When referring to hydrodynamics on a powerboat, we usually relate it to the boat’s speed. There are a few steps you will need to know in order to calculate and increase the speed. Read the article below to learn more about hydrodynamics or visit our rigging page to learn more about how TNT can help you get the best performance out of your boat.
There are two basic ways to increase the top speed of a powerboat: add power or reduce drag. Adding power is the obvious path and the easiest to understand, and nobody understands power like Mercury Racing, home of the Mercury Racing 450R outboard and the Mercury Racing Dual Cal 1550/1350 sterndrive engine. Finding a reduction in drag can have a surprisingly significant impact on speed, and basic physics tells us why.
Drag is proportional to the square of speed – so going twice as fast requires that we overcome four times the drag. To make a simple math example, to increase boat speed by 10 percent, say from 100 mph to 110 mph, will require overcoming about 21 percent more drag (1.1 x 1.1 = 1.21). However, the power required to overcome that drag is proportional to the cube of speed. So to use the same example, increasing boat speed by 10 percent will require approximately 33 percent more power (1.1 x 1.1 x 1.1 = 1.331). To create a real-world example, if a boat powered by a pair of Mercury Racing 1100 QC4 engines (2,200 total horsepower) can reach a top speed of 125 mph, pushing that speed to 135 mph (an increase of 8 percent) will require approximately 26 percent more power, or 2,772 horsepower – a pair of Mercury Racing 1350 QC4 engines would do the trick. This assumes no increase in prop slip, losses to drivetrain friction, or significant change in air density, among other factors.
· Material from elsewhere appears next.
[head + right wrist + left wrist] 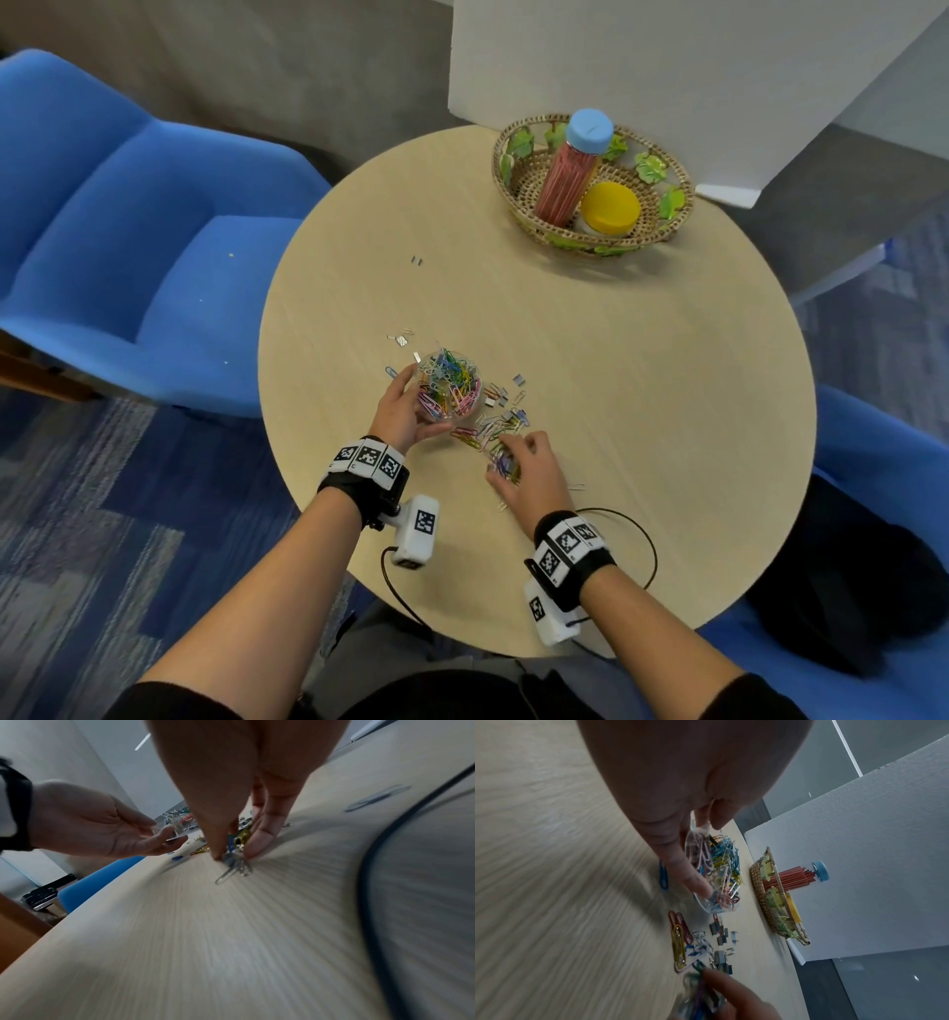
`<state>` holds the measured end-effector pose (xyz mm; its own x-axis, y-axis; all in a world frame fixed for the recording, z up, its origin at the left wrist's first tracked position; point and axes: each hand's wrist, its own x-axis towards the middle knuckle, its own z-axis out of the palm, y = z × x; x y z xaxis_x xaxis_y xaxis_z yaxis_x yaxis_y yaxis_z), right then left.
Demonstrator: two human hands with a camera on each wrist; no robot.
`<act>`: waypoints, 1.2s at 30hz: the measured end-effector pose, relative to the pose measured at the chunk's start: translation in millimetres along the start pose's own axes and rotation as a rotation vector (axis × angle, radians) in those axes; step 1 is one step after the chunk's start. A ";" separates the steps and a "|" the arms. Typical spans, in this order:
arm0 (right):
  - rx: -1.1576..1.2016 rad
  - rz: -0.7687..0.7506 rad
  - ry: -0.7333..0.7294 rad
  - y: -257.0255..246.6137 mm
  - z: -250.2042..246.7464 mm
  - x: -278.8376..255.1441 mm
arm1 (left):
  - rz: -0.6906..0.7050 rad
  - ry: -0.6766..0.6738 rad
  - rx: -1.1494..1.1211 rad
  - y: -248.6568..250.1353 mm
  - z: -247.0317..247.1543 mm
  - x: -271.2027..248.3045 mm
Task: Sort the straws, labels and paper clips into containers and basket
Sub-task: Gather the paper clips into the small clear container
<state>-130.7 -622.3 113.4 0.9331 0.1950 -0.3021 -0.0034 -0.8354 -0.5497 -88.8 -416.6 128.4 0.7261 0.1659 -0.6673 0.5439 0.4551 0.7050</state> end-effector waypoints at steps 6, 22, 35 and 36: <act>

This formula works backwards as well, so any reduction in drag translates into more speed if the available power remains static. A fast boat experiences both aerodynamic and hydrodynamic drag. At high speed, most performance boats have very little hull in the water, so much of the drag to be overcome is aerodynamic. The two key points of hydrodynamic drag that concern Mercury Racing are at the gearcase and the propeller. The engineering challenge lies in finding ways to reduce drag while retaining real-world practicality. For example a very slim gearcase might be hydrodynamically efficient but unable to contain gears with a practical ratio, or gears large and strong enough to offer acceptable durability. Improving gearcase hydrodynamics may have a negative impact on water flow to the propeller, decreasing prop efficiency. Chasing hydrodynamic improvement can be a complicated game of compromise, but is always a worthwhile effort because any reduction in drag is like gaining horsepower. And horsepower is expensive.
Modern engineering tools like computational fluid dynamics (CFD) allow engineers to study in detail the flow of air, either through and engine intake or around the hull and deck of a speeding boat, and to identify areas of drag. But those tools are much less reliable in the study of hydrodynamics, making years of experience and on-the-water testing vitally important. In future columns we’ll look at ways hydrodynamics influences the design of Mercury Racing propellers and gearcases as we support your quest for a Wide Open life at speed on the water.